#### What the exercise asks:
Return only the number of lines in the data below where the word "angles" appears.

#### Source material:
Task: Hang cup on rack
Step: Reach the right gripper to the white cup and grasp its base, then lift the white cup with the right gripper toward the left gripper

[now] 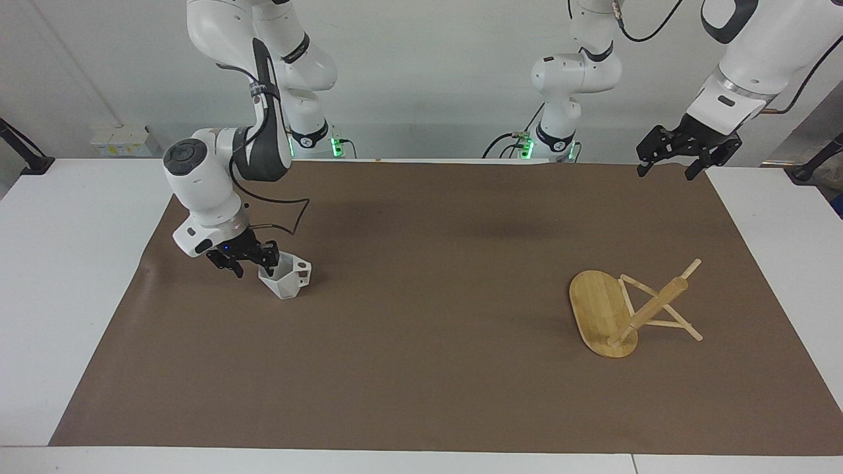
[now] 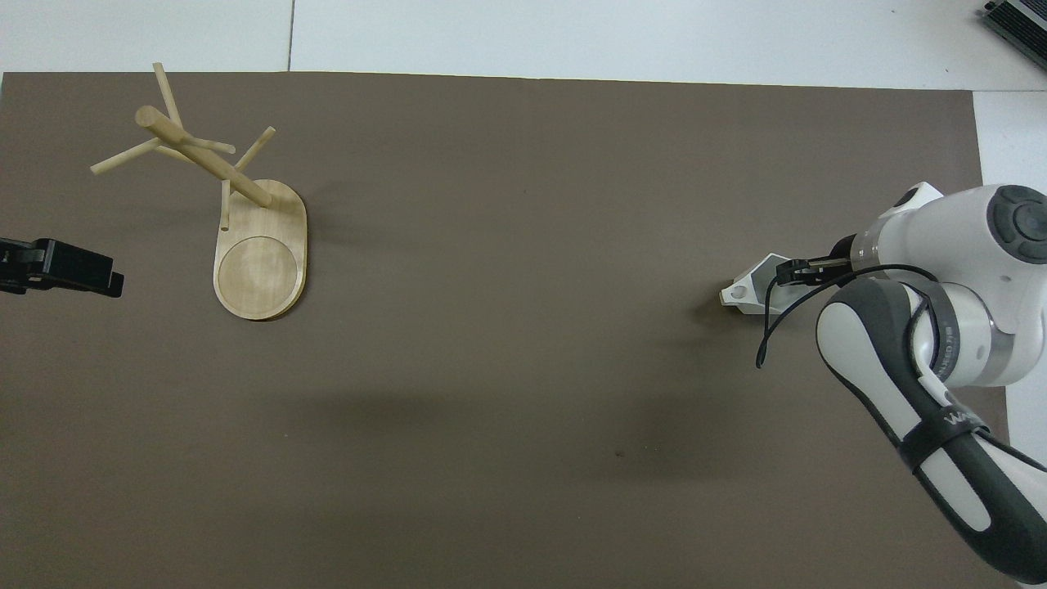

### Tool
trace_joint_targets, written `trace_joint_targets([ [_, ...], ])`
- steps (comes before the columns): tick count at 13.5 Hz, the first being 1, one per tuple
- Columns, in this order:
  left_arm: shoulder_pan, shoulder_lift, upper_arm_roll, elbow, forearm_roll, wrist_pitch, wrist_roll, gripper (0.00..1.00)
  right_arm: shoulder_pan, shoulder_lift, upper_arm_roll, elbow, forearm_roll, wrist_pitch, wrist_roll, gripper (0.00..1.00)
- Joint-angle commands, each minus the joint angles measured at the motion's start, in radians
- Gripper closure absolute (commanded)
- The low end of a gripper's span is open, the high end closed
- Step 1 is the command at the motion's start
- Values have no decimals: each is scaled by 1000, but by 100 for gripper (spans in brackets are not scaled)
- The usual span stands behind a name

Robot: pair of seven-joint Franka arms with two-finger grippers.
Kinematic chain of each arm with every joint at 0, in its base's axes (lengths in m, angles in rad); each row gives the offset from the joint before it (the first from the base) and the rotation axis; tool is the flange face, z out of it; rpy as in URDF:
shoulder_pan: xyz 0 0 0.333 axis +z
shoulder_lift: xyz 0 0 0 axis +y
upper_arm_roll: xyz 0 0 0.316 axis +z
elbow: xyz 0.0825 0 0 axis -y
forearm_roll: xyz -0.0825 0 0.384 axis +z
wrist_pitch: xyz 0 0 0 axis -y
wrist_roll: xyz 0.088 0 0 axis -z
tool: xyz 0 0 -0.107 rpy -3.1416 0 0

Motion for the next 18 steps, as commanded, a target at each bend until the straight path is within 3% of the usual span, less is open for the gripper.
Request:
trace_joint_targets([
  [1, 12, -16, -9, -10, 18, -11, -4, 0, -9, 1, 17, -11, 25, 24, 15, 36],
  [4, 10, -16, -9, -10, 18, -11, -4, 0, -9, 1, 17, -10, 27, 24, 15, 54],
  [8, 10, -16, -9, -10, 18, -11, -4, 0, -9, 4, 17, -2, 27, 24, 13, 97],
  [11, 10, -16, -9, -10, 18, -11, -4, 0, -9, 5, 17, 9, 28, 11, 13, 100],
  [14, 10, -16, -9, -10, 18, -11, -4, 0, -7, 7, 38, 84, 58, -64, 13, 100],
  [18, 10, -16, -9, -10, 18, -11, -4, 0, -7, -4, 64, 232, 339, -199, 0, 100],
])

#### Exercise response:
2